For the serialisation hack:
I created a few example minimal classes, serialized them to disk and compared the resulting binary data.
To inject the class name:
Both byte arrays contain the stream header data (magic, version and initial object type), so I took that from (2) for simplicity, although I did have to tweak a couple of bytes.
So then just created a stream of all of (2) followed by all of (1) except the first 6 bytes.

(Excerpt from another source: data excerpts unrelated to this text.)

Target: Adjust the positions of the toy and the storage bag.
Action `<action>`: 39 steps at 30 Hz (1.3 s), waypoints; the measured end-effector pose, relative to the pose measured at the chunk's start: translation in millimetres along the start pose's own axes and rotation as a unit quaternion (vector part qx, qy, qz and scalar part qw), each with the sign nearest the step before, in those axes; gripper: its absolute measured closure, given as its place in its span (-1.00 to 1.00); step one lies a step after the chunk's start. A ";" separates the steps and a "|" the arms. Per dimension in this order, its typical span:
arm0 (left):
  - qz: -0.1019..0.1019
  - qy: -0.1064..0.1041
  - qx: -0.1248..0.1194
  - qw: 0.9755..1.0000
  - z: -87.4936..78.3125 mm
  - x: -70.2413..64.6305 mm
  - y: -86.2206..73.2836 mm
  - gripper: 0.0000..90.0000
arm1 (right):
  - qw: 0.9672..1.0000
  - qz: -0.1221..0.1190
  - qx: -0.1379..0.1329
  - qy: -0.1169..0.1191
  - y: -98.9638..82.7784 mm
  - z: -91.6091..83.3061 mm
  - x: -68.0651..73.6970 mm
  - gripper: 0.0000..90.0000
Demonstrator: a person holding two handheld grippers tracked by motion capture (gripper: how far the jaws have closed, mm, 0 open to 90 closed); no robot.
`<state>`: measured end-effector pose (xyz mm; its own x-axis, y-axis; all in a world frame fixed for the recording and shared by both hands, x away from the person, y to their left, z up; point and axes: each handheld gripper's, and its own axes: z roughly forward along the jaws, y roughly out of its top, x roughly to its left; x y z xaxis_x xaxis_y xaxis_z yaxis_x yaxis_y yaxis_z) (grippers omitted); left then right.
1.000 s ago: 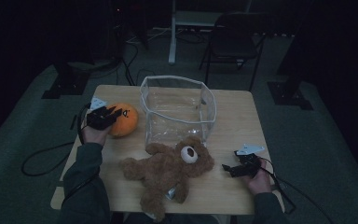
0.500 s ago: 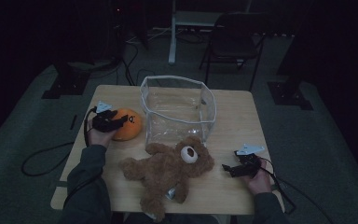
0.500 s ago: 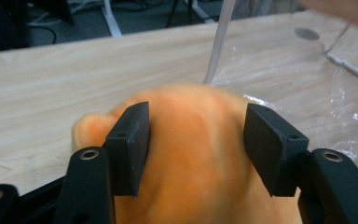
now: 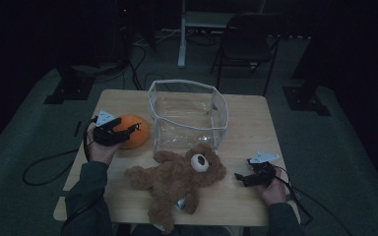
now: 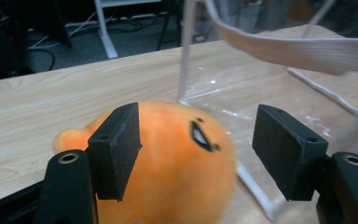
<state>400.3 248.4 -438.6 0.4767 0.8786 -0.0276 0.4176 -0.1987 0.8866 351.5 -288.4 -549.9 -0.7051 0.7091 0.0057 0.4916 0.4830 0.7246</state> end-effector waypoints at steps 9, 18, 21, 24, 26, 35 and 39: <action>-0.002 -0.043 -0.012 0.999 -17.1 -18.3 -1.3 -0.27 | 1.000 0.000 0.000 0.000 0.0 0.0 0.0 -0.73; 0.009 -0.079 -0.006 0.997 -15.7 -33.5 -2.6 -0.25 | 1.000 0.000 0.000 0.000 0.1 0.1 0.1 -0.73; 0.014 -0.088 -0.002 0.996 -14.5 -38.4 -2.4 -0.25 | 1.000 0.001 0.000 0.000 0.0 0.1 0.1 -0.73; 0.018 -0.091 0.001 0.996 -13.5 -41.5 -2.6 -0.25 | 1.000 0.000 0.000 0.000 0.2 0.2 -0.1 -0.73; 0.019 -0.097 0.002 0.995 -12.3 -46.2 -2.6 -0.25 | 1.000 0.000 0.000 0.000 0.3 0.3 -0.1 -0.73; 0.034 -0.111 -0.001 0.993 -11.5 -59.4 0.2 -0.25 | 1.000 0.000 0.000 0.000 0.3 0.3 -0.1 -0.73; 0.034 -0.117 -0.001 0.993 -9.9 -63.7 0.5 -0.25 | 1.000 0.000 0.000 0.000 0.3 0.3 -0.1 -0.73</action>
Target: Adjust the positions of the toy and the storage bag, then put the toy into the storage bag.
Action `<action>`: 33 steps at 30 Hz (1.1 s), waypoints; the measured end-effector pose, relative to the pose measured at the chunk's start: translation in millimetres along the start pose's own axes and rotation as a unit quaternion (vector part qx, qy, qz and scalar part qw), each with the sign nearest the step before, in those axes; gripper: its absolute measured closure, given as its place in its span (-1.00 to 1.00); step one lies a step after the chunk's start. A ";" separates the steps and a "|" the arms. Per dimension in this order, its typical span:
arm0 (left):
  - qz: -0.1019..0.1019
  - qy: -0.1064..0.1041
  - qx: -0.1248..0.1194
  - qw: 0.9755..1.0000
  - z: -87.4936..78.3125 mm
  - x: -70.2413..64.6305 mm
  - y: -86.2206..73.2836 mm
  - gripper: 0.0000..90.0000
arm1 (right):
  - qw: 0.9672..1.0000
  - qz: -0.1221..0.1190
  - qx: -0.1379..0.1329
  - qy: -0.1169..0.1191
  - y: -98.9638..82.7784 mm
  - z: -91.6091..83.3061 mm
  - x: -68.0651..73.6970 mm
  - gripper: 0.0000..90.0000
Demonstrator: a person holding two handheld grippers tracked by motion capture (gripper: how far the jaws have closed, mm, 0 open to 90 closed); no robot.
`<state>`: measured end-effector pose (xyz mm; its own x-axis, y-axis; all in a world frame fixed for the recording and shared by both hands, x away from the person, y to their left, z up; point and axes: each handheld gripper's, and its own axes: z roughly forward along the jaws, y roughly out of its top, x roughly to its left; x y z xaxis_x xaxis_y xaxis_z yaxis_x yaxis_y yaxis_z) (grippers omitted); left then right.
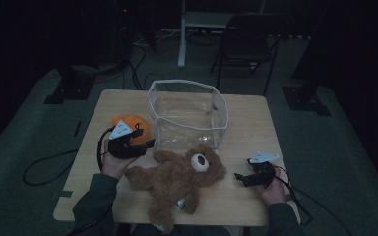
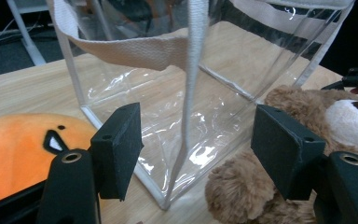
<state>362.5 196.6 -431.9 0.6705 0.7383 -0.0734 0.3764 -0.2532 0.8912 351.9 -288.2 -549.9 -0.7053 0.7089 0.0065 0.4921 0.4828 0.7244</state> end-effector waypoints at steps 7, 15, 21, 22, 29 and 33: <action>0.008 -0.012 0.000 1.000 3.8 -7.9 2.0 -0.26 | 1.000 0.000 0.000 0.000 0.0 0.0 0.0 -0.73; 0.017 -0.025 0.001 1.000 8.8 -17.3 7.1 -0.27 | 1.000 0.001 -0.001 0.000 0.0 0.1 0.1 -0.73; 0.023 -0.031 0.004 0.999 12.1 -23.8 10.3 -0.27 | 1.000 0.001 -0.001 0.000 0.0 0.1 0.1 -0.73; 0.023 -0.031 0.004 0.999 12.1 -23.8 10.3 -0.27 | 1.000 0.001 0.000 0.000 0.0 0.0 0.1 -0.73; 0.036 -0.047 0.008 0.998 19.3 -37.8 15.7 -0.29 | 1.000 0.001 0.000 0.001 0.0 0.0 0.1 -0.73; 0.042 -0.053 0.010 0.998 22.4 -43.7 18.1 -0.30 | 1.000 0.000 -0.001 0.000 0.0 0.1 0.0 -0.73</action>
<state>354.4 145.7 -422.6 0.7633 0.6443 -0.0470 0.3287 -0.3248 0.8868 351.9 -288.1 -549.9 -0.7052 0.7090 0.0076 0.4917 0.4813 0.7257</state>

To create the byte array for the derived class, I just looked at the delivered Java source and came up with the following:
/*
* Returned array contains:
* - stream header
* - class header
* - end block / class desc markers for next class
*/
private byte[] derivedClass(Class<?> clss) throws IOException {
ByteArrayOutputStream baos = new ByteArrayOutputStream();
ObjectOutputStream oos = new ObjectOutputStream(baos);
ObjectStreamClass osc = ObjectStreamClass.lookup(clss);
oos.writeUTF(osc.getName());
oos.writeLong(osc.getSerialVersionUID());
oos.write(SC_SERIALIZABLE); // flags
oos.writeShort(0); // field count
oos.writeByte(TC_ENDBLOCKDATA);
oos.writeByte(TC_CLASSDESC);
oos.flush();
// header appears to write 0x77 (TC_BLOCKDATA) and 0x54 (???) for bytes 5 & 6
// samples streamed from other files use 0x73 (TC_OBJECT) and 0x72 (TC_CLASSDESC)
byte[] bytes = baos.toByteArray();
bytes[4] = TC_OBJECT;
bytes[5] = TC_CLASSDESC;
return bytes;
}
Have not tested this as a general approach, but appears to work fine for my case.